> _Task goal_:
Go to the line below containing "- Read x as" and print exactly from there through the line containing "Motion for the", both included. Print nothing else.

--------------------

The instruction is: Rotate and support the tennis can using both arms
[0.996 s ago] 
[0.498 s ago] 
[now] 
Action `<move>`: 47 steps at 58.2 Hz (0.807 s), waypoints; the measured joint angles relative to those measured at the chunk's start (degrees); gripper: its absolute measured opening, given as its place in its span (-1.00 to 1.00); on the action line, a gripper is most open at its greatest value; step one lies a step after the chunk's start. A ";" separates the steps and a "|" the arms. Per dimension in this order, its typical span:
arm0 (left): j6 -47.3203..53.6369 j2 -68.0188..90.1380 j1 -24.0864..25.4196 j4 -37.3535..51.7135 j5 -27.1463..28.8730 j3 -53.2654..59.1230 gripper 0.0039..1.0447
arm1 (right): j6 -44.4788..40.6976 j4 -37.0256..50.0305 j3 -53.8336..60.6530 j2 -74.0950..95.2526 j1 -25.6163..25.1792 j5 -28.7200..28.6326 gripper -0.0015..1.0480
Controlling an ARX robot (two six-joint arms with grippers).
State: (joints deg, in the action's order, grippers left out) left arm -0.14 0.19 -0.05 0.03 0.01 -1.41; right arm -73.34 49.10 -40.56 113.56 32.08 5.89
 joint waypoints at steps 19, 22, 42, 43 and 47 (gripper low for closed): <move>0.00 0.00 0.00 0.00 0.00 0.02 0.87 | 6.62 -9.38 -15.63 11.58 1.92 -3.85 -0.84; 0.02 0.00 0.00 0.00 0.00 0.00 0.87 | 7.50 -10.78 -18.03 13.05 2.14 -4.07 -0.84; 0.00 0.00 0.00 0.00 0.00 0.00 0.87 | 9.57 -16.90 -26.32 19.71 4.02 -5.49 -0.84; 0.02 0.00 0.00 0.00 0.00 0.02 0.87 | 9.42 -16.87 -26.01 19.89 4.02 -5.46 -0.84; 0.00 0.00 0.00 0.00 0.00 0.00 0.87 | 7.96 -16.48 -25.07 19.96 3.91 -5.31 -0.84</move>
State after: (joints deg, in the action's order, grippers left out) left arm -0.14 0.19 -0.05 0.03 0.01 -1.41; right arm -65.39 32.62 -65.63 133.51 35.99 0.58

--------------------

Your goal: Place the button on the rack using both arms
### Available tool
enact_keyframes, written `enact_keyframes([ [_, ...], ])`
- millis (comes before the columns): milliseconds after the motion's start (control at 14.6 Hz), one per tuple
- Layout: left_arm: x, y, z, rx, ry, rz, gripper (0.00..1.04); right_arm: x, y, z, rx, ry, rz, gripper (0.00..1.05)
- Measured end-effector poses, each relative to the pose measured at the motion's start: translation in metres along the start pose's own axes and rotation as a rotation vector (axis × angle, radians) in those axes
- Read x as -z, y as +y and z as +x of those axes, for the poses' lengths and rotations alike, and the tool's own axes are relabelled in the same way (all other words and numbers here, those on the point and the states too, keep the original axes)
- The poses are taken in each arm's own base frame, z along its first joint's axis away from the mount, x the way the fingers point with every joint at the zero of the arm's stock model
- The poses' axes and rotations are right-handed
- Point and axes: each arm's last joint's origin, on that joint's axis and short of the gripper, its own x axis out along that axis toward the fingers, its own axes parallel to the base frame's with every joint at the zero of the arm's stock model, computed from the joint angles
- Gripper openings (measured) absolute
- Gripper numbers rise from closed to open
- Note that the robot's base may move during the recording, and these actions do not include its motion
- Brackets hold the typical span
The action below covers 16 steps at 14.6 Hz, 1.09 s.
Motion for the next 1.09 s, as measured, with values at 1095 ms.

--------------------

> _Output below_:
- Read x as -z, y as +y and z as +x of those axes, for the poses' lengths and rotations alike, and the tool's own axes are relabelled in the same way (all other words and numbers here, those on the point and the states too, keep the original axes)
- The poses are taken in each arm's own base frame, z along its first joint's axis away from the mount, x the way the fingers point with every joint at the zero of the arm's stock model
- The poses' axes and rotations are right-handed
- Point and axes: each arm's last joint's origin, on that joint's axis and short of the gripper, its own x axis out along that axis toward the fingers, its own axes parallel to the base frame's with every joint at the zero of the arm's stock model, computed from the joint angles
- Gripper openings (measured) absolute
- Gripper numbers rise from closed to open
- Note that the robot's base may move during the recording, and these actions do not include its motion
- Brackets hold the typical span
The action below covers 16 steps at 14.6 Hz, 1.09 s.
Motion for the next 1.09 s, as measured, with values at 1095 ms.

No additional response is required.